Trois sonneries, pas de réponse : « Call Me Up » est le morceau que COLOM81AN a composé pour tous ceux qui savent exactement combien de temps on peut fixer un téléphone avant d’admettre que la soirée est finie.
Sade a inventé un tempo. Pas un BPM précis, pas une signature rythmique cataloguée dans un manuel de théorie musicale, plutôt une façon de laisser le groove flotter légèrement au-dessus de la réalité, comme si la musique refusait de toucher complètement le sol par élégance.
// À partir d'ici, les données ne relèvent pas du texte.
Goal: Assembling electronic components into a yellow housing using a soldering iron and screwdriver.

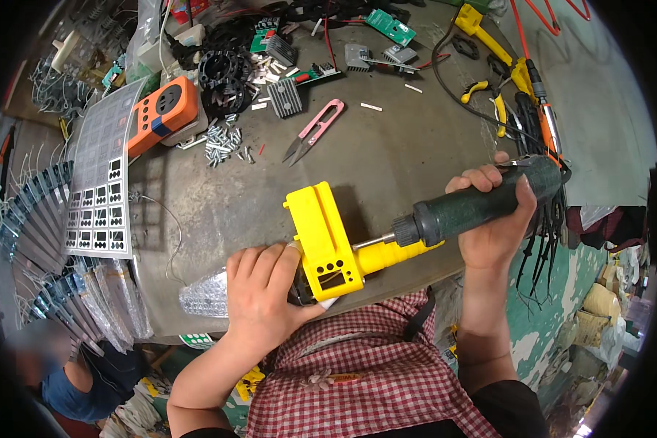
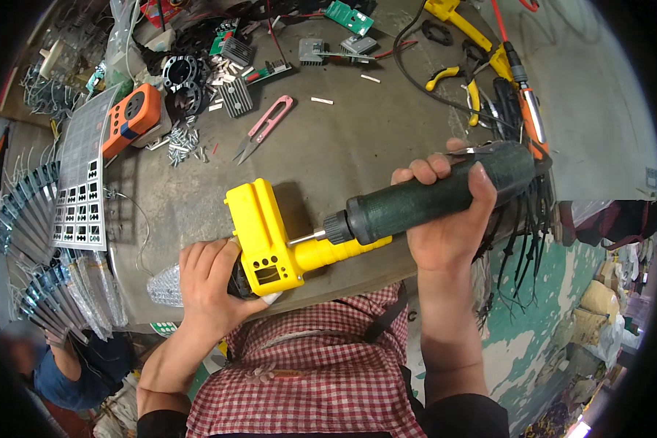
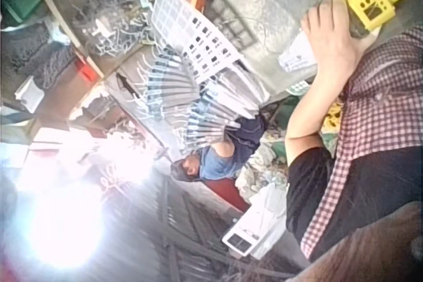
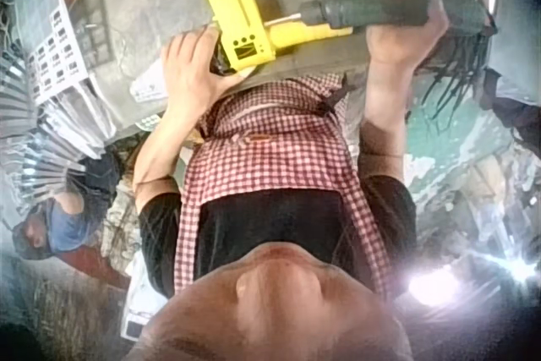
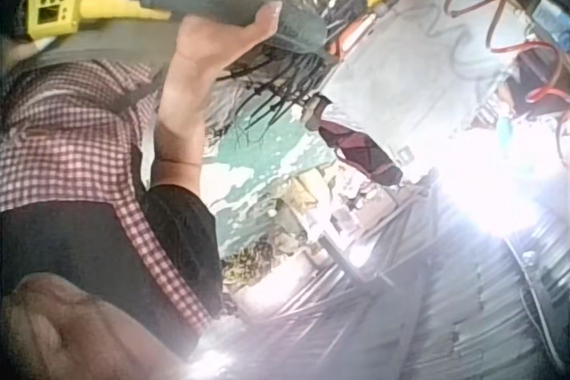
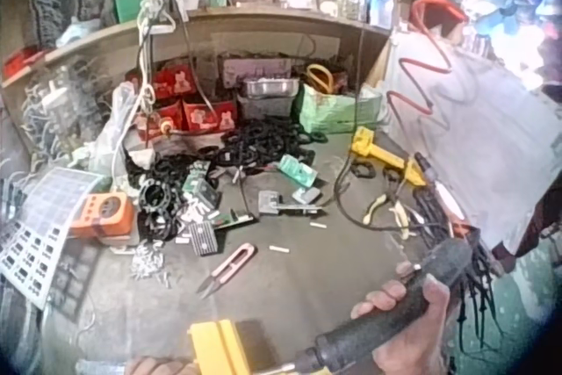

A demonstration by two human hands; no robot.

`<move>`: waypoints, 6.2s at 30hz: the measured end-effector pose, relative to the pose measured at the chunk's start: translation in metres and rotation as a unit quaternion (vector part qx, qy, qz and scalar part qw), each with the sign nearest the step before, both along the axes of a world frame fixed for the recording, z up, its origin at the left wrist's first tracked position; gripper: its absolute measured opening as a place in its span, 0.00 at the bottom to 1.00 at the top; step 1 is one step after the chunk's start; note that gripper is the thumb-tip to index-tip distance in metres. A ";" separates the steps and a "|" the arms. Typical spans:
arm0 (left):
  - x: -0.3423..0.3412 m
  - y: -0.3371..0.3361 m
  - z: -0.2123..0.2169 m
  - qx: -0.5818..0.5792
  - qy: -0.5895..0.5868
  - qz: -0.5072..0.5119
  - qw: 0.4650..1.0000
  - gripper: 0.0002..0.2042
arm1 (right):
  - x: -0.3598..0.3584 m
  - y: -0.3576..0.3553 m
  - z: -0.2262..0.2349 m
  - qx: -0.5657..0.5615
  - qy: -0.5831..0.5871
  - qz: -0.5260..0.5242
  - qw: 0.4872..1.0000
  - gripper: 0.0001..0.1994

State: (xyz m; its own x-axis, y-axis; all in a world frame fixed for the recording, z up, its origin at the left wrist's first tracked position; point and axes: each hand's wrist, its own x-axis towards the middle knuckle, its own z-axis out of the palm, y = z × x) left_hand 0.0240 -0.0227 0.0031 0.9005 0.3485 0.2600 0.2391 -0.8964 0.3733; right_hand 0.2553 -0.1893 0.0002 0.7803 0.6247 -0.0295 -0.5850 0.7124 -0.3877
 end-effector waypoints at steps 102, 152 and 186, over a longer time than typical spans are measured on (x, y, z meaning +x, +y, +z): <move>-0.143 0.009 -0.027 -0.177 -0.328 0.294 0.880 0.16 | 0.135 0.011 0.017 -0.633 -0.732 -0.170 0.183 0.27; -0.079 0.012 0.003 -0.077 -0.103 0.065 0.990 0.15 | -0.060 0.063 0.030 -0.551 -0.706 -0.120 0.429 0.04; -0.050 0.156 -0.001 -0.659 -0.596 0.219 0.404 0.12 | -0.138 0.316 0.023 -0.148 -0.928 -0.036 0.339 0.26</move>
State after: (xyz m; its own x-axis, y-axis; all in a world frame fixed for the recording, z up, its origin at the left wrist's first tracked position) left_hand -0.0261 0.1329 0.0026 0.1864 0.9493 -0.2530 -0.7853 0.2987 0.5423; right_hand 0.1177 0.1265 0.0236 -0.3619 0.7862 0.5009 0.8781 0.4679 -0.1001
COLOM81AN a grandi avec ça dans l’oreille, et « Call Me Up » le prouve sans avoir besoin de le revendiquer : cette influence est dans les chromosomes du morceau, pas dans ses références de presskit.
Le titre part d’une situation universelle et banale à pleurer : des appels manqués, des messages lus sans réponse, ce silence particulier d’un téléphone qui reste muet quand on aurait besoin qu’il vibre. Ce que réussit COLOM81AN, c’est de transformer cette frustration quotidienne en quelque chose de presque cinématographique sans jamais forcer le trait. La retenue est totale, délibérée, presque provocatrice dans un paysage R&B contemporain qui surjoue souvent l’émotion là où la sobriété ferait bien plus de dégâts.
La production respire lentement, les basses ronronnent à basse température, et les vocaux pop-leaning arrivent avec cette qualité des années 90 qu’on croyait perdue : une chaleur humaine dans le grain de voix, quelque chose qui appartient à une personne réelle plutôt qu’à une session Pro Tools millimétrée. L’indie R&B affleure sous la surface du contemporain, ajoutant cette légère irrégularité organique qui distingue un bon morceau d’un morceau parfait mais froid.
« Call Me Up » ne crie pas son chagrin. Il l’assoit dans un fauteuil, lui sert un verre, et attend.
C’est souvent les attentes silencieuses qui durent le plus longtemps.